◆ **Task requirements**
Across the listing below, how many lines contain "sample"? Answer with the number and nothing else.

◆ **Material shown**
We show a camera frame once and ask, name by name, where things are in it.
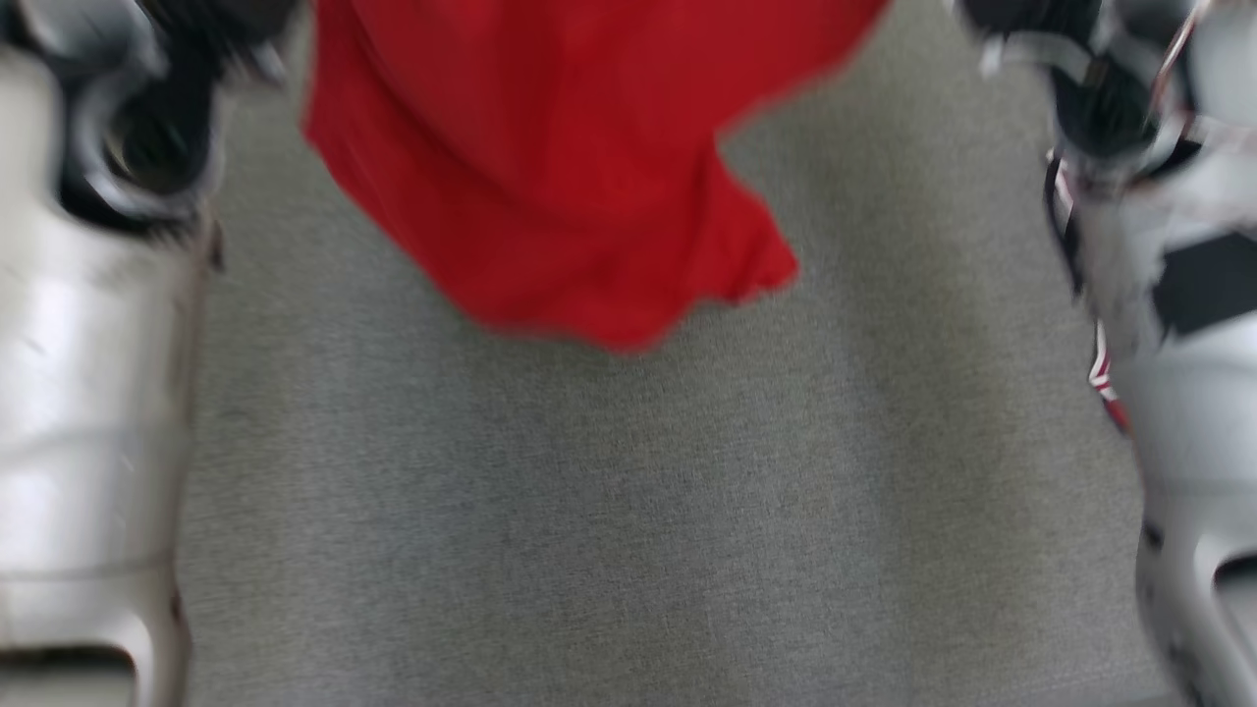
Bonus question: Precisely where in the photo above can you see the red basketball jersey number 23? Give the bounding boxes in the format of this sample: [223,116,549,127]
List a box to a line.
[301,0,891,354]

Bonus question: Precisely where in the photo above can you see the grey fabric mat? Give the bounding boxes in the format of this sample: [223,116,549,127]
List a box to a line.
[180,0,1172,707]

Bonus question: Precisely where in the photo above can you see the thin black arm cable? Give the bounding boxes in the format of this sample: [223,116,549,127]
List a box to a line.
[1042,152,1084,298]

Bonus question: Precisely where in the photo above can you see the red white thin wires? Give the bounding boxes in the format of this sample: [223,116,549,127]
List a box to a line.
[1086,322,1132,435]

---

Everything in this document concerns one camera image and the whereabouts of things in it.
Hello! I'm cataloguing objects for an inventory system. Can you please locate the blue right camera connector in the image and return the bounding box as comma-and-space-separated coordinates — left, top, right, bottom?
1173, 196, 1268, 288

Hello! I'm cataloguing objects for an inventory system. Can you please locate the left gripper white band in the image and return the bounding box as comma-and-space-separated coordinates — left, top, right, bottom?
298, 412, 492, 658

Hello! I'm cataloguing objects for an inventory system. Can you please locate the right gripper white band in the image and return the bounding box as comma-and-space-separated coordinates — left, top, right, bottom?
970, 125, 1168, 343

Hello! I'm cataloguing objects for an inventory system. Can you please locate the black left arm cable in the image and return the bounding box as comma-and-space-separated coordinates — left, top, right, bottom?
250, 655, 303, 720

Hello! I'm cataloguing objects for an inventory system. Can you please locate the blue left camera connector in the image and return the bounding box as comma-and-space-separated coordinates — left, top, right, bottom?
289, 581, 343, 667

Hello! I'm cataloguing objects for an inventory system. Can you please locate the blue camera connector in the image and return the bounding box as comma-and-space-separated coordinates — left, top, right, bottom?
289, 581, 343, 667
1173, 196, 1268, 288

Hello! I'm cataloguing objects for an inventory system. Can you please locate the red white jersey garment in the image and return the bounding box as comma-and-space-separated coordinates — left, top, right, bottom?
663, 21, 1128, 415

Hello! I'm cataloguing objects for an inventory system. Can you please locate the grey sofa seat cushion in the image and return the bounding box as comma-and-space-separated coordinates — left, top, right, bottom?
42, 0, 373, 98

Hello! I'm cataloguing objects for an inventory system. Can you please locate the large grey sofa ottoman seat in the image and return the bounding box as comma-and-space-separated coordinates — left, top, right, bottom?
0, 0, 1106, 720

◆ **Answer for this exercise**
4